Provided data:
☆ ☆ ☆ ☆

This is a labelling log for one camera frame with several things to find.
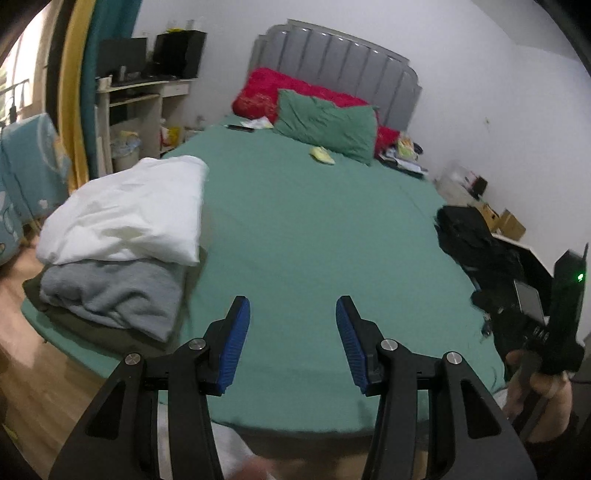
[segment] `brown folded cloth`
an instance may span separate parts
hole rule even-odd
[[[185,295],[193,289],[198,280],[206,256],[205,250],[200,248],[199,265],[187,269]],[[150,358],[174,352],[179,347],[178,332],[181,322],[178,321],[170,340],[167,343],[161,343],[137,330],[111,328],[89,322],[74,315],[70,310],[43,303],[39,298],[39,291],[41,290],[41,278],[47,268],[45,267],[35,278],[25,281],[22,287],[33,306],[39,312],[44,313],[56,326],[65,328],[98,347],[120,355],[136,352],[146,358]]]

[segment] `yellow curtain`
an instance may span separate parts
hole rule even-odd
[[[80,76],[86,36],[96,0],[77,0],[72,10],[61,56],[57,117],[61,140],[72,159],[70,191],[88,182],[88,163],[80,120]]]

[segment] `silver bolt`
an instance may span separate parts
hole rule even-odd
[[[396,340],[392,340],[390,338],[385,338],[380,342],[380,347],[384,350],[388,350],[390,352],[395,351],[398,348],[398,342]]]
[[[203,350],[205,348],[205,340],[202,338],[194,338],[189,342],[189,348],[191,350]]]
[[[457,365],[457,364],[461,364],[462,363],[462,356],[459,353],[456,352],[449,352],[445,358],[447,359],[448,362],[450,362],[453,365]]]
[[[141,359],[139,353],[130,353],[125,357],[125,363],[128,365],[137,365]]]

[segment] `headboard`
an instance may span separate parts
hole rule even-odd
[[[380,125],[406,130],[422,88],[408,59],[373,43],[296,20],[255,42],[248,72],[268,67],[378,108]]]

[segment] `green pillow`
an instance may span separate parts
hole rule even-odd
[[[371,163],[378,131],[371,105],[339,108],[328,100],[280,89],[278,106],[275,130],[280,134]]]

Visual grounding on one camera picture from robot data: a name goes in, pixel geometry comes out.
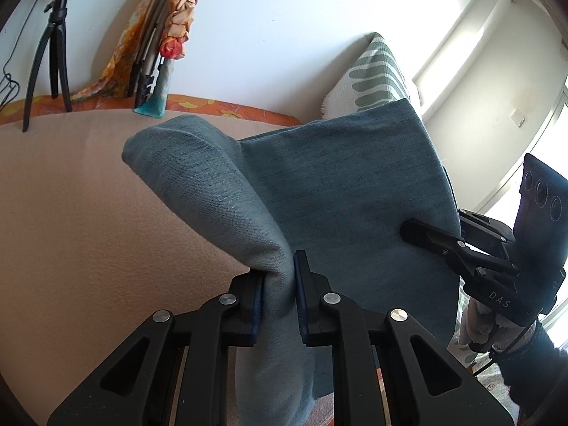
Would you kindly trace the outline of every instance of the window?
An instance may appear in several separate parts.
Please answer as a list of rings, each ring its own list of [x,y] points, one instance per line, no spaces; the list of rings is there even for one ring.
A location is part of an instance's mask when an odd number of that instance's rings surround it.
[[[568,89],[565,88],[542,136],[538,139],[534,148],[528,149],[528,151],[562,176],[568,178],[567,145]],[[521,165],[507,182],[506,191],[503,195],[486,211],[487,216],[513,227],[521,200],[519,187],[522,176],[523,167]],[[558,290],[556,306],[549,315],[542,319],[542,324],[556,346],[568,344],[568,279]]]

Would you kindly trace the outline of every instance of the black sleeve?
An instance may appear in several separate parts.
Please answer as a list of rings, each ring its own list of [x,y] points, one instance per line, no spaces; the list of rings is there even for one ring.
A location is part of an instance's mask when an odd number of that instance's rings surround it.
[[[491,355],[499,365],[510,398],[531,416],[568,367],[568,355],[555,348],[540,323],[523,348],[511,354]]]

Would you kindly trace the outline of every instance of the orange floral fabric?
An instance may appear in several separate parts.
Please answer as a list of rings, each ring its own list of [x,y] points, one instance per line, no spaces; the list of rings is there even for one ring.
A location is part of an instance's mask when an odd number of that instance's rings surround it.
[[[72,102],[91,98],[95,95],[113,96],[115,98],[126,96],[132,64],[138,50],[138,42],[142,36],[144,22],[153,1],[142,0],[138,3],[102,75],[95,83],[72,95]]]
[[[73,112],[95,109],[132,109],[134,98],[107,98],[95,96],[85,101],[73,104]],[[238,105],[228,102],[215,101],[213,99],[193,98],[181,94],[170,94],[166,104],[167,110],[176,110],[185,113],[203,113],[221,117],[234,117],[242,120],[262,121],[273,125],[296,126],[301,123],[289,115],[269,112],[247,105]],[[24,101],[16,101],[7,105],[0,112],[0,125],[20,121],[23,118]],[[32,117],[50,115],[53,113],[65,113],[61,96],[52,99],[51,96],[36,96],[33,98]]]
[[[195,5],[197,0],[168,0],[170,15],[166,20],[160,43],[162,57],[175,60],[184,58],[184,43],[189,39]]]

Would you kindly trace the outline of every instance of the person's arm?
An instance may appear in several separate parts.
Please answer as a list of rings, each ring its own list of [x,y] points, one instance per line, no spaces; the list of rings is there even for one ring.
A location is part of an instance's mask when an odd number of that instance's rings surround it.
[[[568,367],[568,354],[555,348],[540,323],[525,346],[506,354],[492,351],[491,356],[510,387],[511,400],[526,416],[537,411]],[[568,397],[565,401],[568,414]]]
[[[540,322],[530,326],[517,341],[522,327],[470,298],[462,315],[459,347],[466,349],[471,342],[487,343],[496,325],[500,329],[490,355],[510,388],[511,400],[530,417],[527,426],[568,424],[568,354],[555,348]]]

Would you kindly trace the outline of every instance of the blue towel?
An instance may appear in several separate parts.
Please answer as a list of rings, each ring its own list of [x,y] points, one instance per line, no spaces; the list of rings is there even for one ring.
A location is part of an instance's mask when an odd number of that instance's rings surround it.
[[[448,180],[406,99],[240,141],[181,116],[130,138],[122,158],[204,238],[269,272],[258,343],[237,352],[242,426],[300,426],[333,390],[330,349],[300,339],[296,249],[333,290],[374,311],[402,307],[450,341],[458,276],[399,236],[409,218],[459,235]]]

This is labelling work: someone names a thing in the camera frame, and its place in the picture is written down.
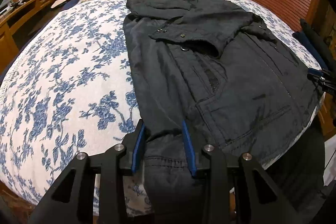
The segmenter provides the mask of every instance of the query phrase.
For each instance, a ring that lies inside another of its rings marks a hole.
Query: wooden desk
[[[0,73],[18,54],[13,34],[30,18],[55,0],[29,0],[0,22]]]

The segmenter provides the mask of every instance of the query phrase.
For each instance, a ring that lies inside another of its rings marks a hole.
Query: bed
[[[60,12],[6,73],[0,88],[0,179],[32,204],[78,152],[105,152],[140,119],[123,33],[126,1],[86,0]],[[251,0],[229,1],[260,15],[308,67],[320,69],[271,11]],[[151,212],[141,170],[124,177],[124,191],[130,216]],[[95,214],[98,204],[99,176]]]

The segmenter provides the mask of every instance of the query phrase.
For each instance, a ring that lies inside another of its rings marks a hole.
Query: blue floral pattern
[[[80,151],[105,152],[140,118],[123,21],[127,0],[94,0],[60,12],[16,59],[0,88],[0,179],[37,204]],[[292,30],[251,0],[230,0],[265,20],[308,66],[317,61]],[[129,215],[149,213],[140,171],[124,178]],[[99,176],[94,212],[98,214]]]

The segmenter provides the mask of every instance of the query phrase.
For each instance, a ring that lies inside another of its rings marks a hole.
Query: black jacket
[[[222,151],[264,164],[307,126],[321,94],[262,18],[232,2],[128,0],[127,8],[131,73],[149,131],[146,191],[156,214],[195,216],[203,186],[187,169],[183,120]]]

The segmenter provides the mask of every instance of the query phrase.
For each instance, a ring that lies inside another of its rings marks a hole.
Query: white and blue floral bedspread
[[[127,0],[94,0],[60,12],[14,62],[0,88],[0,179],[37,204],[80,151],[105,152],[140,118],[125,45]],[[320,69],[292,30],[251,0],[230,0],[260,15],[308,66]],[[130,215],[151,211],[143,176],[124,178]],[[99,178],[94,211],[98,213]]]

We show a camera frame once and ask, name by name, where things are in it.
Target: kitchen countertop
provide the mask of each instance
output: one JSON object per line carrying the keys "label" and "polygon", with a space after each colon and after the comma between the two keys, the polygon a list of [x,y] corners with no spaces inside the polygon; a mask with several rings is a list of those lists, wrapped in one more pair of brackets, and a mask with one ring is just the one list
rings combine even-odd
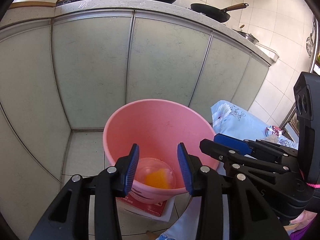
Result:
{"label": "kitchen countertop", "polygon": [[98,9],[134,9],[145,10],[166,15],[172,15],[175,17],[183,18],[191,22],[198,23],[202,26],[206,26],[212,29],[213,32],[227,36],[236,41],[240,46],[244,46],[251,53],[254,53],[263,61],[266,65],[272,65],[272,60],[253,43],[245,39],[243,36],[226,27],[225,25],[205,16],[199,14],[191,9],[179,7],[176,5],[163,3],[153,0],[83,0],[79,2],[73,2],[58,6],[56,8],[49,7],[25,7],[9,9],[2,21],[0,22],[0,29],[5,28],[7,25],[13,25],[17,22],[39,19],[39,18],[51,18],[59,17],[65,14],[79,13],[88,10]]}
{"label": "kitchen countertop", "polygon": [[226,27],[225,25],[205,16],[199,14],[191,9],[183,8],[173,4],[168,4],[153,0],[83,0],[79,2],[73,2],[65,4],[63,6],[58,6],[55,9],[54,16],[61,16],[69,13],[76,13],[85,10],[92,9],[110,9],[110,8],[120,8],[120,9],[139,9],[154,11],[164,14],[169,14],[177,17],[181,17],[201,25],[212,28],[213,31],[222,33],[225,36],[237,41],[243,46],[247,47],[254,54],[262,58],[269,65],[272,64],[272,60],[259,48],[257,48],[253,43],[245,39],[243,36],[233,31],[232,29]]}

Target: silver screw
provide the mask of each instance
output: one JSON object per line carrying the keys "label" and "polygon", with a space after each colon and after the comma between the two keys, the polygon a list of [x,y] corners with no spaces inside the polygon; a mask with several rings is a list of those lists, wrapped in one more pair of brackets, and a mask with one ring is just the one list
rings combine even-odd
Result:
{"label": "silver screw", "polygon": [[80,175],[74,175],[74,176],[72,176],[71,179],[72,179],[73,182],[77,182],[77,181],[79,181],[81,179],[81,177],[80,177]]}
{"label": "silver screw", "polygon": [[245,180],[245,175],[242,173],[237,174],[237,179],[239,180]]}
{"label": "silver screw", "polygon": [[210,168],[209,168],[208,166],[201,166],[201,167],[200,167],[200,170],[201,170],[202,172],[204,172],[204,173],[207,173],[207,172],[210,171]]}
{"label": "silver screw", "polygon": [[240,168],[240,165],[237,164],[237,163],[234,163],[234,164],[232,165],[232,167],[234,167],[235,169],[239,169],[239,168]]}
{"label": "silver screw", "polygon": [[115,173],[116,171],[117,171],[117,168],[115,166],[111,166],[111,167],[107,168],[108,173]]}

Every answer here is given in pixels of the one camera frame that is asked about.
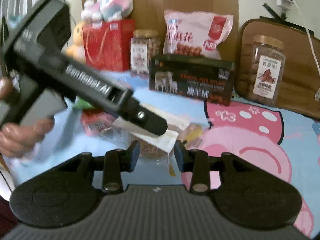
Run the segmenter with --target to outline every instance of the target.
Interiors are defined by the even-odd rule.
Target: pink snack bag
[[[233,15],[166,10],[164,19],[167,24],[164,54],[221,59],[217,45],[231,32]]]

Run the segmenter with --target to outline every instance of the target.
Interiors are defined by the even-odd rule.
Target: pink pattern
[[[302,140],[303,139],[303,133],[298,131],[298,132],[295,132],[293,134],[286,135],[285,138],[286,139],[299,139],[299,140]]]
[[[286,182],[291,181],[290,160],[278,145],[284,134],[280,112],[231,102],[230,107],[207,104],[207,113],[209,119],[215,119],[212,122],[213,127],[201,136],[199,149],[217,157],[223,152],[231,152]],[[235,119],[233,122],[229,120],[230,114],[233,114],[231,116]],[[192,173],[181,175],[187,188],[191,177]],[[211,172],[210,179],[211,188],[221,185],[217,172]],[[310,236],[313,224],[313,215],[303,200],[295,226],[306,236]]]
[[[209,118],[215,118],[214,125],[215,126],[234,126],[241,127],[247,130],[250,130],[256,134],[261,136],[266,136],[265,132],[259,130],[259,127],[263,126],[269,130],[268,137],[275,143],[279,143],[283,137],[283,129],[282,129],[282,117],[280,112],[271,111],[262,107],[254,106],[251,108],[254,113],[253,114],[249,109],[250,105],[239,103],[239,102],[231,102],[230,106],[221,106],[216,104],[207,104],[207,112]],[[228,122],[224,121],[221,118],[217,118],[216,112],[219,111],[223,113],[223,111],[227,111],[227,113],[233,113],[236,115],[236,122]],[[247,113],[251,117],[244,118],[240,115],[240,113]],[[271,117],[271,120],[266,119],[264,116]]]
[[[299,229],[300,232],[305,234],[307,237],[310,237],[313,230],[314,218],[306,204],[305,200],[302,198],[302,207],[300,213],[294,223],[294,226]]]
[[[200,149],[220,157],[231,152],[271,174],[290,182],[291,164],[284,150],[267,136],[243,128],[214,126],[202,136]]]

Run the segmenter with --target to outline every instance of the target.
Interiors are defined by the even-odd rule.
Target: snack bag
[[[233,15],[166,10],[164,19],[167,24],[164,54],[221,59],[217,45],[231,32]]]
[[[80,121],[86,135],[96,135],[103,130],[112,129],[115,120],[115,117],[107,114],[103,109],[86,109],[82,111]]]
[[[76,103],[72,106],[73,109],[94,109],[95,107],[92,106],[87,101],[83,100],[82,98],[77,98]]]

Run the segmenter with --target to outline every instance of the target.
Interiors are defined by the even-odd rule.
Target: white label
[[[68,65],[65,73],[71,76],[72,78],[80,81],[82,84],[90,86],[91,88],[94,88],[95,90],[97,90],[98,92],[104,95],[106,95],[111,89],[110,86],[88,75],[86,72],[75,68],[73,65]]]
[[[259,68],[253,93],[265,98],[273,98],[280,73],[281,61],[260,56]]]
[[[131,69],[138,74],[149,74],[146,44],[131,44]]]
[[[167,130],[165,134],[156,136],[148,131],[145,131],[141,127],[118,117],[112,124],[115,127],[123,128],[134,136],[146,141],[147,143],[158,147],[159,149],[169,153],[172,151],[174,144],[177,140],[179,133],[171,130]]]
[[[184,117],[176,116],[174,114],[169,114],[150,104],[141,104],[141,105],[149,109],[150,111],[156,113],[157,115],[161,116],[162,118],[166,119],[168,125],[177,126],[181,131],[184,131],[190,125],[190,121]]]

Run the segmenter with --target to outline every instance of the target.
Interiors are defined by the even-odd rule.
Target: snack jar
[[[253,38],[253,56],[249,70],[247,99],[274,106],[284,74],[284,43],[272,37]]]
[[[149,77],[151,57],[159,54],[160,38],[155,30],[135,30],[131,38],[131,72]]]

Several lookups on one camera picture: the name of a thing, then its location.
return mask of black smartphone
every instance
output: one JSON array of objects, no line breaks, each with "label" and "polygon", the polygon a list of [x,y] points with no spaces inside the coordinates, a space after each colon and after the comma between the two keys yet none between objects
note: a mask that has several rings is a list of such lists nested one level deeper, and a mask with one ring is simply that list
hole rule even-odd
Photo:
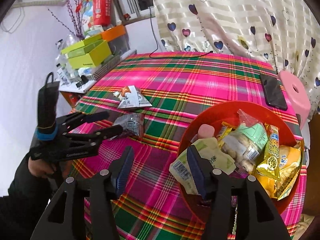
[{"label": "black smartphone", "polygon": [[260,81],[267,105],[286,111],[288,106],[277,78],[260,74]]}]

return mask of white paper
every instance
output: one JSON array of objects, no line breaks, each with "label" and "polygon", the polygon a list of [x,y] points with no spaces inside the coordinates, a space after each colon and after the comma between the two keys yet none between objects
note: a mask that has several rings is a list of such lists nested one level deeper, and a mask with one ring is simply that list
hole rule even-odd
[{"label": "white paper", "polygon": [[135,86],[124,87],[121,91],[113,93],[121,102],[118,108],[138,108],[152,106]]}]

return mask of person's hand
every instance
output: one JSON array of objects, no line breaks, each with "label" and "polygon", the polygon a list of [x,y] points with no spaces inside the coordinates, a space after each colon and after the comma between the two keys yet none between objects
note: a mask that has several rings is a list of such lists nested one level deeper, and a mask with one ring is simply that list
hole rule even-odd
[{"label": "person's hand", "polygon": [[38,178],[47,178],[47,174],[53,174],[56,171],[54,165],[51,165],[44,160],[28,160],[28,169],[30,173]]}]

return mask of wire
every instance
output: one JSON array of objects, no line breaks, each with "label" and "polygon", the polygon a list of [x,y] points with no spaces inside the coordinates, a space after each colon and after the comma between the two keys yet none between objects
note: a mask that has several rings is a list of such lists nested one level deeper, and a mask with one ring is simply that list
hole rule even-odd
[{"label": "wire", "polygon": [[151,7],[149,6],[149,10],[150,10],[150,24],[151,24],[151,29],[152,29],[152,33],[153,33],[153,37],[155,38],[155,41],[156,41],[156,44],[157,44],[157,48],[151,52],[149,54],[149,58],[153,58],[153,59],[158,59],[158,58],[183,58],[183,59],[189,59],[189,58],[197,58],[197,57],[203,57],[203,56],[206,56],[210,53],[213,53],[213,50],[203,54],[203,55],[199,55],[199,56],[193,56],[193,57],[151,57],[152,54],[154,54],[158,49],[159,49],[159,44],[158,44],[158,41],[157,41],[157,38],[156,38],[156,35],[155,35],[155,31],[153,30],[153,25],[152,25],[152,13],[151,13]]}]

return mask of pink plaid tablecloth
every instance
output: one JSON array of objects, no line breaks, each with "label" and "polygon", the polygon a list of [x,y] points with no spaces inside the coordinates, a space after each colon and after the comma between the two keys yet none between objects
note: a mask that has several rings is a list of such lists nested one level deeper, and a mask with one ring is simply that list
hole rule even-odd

☆ ☆ ☆ ☆

The expected answer is a copy of each line in the listing above that contains "things".

This is a labelling log for one camera frame with several things to find.
We show a camera frame once and ask, name by name, where things are in it.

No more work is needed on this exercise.